Seguiu-se a dupla Blood Stereo, projecto de Dylan Nyoukis com a sua companheira Karen Constance. Nyoukis tratou principalmente de produzir experimentações vocais, como se Phil Minton despisse a capa do virtuosismo e enveredasse por um visceralismo desmedido. Ao seu lado, Karen desenvolvia alguns esboços electrónicos, arrítmicos e texturalmente frágeis, que acompanhavam os delírios vocais de Nyoukis. O trio Volcano The Bear encerrou a primeira noite do festival. Se por um lado foram utilizando instrumentação “séria” (guitarras, bateria, saxofone, teclado, clarinete, etc.), a manipulação de tapes e ruído contrastou com a elaboração instrumental mais tradicional. Recolhendo uma série abordagens provindas de estilos por vezes inconciliáveis, evidenciou-se bastas vezes incoerência formal. Na salganhada sonora houve espaço para tudo: improvisação, experimentalismo, free jazz, pop, tudo misturado. A ousadia (que faz parte da personalidade destes Volcano) é muito bem-vinda, mas por vezes o excesso acaba por redundar em formas pouco coesas.

O segundo dia começou com a dupla Bohman Brothers. Cultivando um experimentalismo extremo, sem qualquer âncora regular, a música deste duo pode ser considerada como uma aproximação às linhas da livre improvisação, mas carece das suas regras e rigidez formal. Na abordagem dos Bohman a música é coisa lúdica, a visão é subversiva e o humor é evidente. Enquanto é difundida uma voz pré-gravada, os irmãos recitam um texto e a experiência reside na diversidade das vozes sobrepostas. Sobre uma mesa está uma multiplicidade de objectos, que os dois vão abordando de modo a criar uma fundação sonora, embora pouco estável: subversão, humor e criação desregrada. Para o meio da noite os Aufgehoben ameaçaram destruir a Sala 2 da Casa da Música com o seu free rock bruto. Tendo duas baterias - quase sincronizadas - em cada lado do palco, uma guitarra e electrónicas produziam ao centro a essência da música que alcançava o seu expoente quando se encontravam com a brutalidade conjunta das baterias. É impossível não lembrar o caos dos portugueses Fish & Sheep, se bem que imaginamos que a dupla nacional conseguísse concretizar, apesar de usar menos recursos, maior devastação sónica. Ainda assim serviu para dar bom uso aos tampões para os ouvidos que eram oferecidos na compra da revista.

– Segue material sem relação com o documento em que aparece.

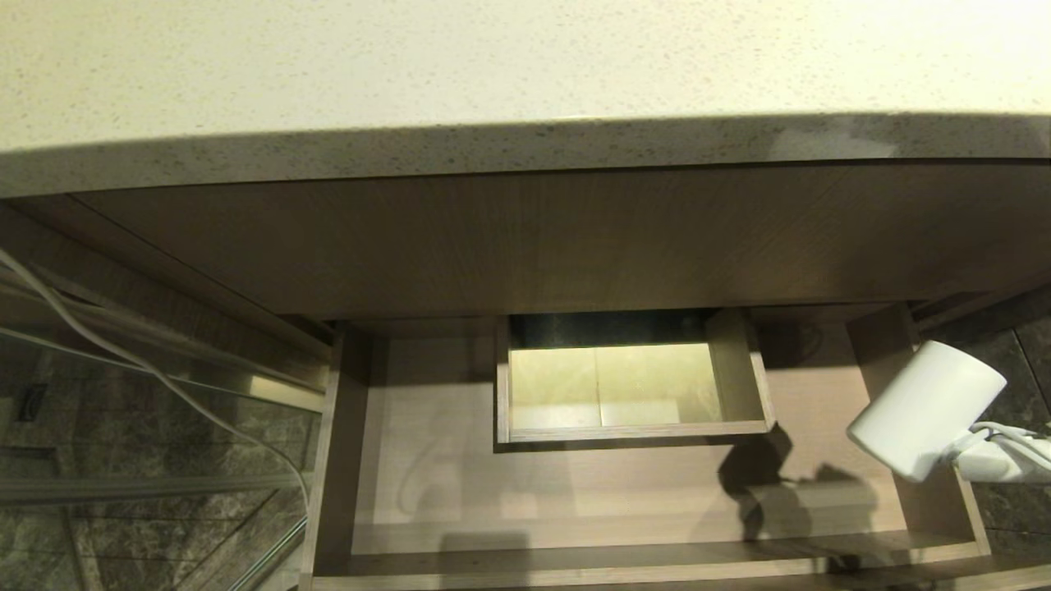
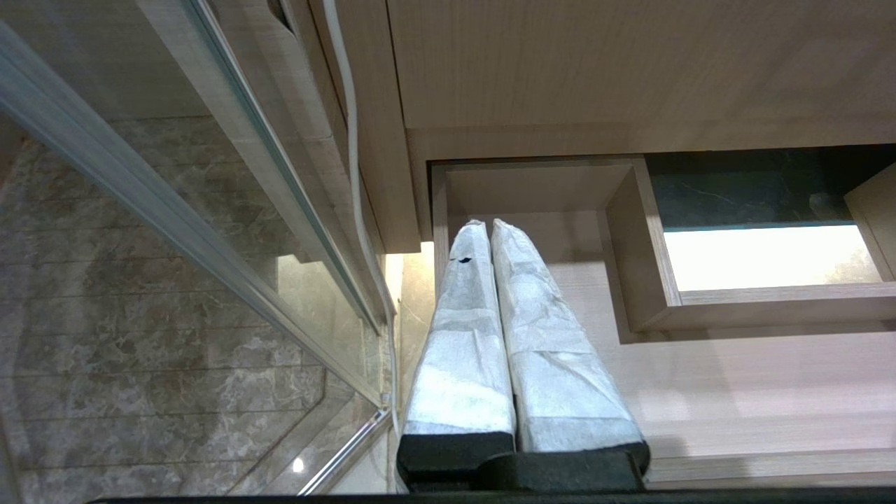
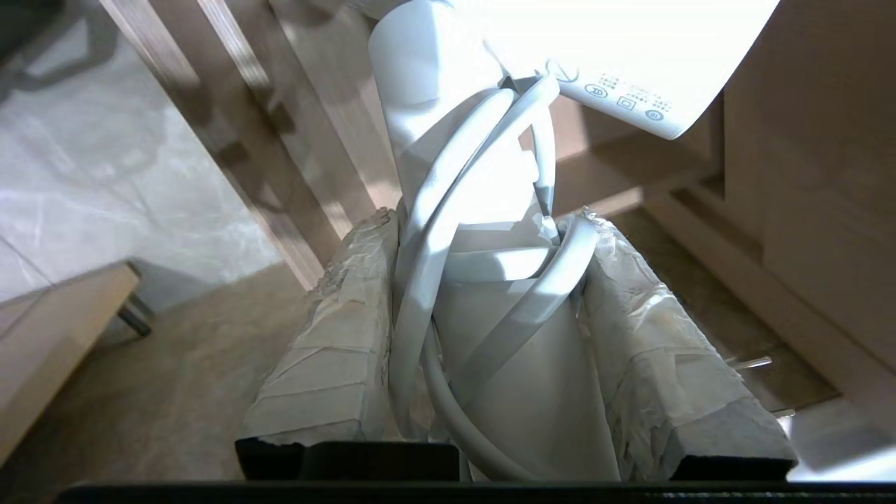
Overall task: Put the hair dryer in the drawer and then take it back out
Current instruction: Place it on the countertop
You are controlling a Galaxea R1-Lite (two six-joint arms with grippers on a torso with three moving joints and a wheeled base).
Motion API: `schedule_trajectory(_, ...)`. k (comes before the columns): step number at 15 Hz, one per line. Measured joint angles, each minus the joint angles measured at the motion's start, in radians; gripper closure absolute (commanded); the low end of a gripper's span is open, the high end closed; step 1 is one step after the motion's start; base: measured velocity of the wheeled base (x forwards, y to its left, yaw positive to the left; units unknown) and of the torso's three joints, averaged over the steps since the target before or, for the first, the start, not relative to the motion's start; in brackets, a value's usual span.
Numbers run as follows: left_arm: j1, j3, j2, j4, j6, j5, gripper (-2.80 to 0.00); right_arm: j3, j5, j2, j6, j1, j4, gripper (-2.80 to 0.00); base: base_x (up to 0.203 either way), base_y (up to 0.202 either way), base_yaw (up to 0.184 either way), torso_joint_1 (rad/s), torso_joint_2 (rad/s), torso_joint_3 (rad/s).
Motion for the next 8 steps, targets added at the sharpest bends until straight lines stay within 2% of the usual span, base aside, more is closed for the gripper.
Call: schedule_trajectory(8, 0.000, 0.000, 0.000, 0.000, 0.000, 0.000, 0.00, -0.020, 0.074, -0.028, 0.014, -0.006, -0.010, 0.00, 0.000, 0.000, 0.000, 0.000, 0.00, 0.000)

Para o encerramento do festival ficou guardado o maior nome do cartaz. Os Spring Heel Jack trouxeram à Casa da Música a sua improvisação com raízes no jazz mais livre europeu. Depois da sua fase electrónica, esta segunda vida da dupla inglesa é decididamente guiada pelas pessoas com quem colaboram – e principalmente (e felizmente) têm recorrido a nomes grandes da improvisação europeia. Se no fantástico “Live” tiveram a companhia de gente como Han Bennink, Evan Parker, William Parker e Matthew Shipp, à Casa da Música vieram acompanhados por um trio menos estrelar: John Edwards (contrabaixo), Steve Noble (bateria) e Alan Wilkinson (saxofones). Edwards acabou por ser o elemento mais interessante do quinteto, com o seu contrabaixo amplificado a arrancar improvisações excitantes ou marcando ou ritmo compassado com a bateria pouco expansiva de Noble. Dos saxofones (barítono e tenor, alternadamente) de Wilkinson os solos nunca mostraram expressividade e acabou por ser o menos atractivo. A dupla SHJ (Ashley Wales não apareceu, mas estava lá um substituto) construía uma estratégia-choque, entre a acção construtiva do sintetizador e a abordagem destrutiva da guitarra (John Coxon). Apesar de se poder almejar outro nível de transcendência, no geral acabou por ser um belo concerto de improvisação colectiva. E assim se encerrou um festival que se espera que regresse para trazer formas menos convencionais de som avançado à grande sala do Porto.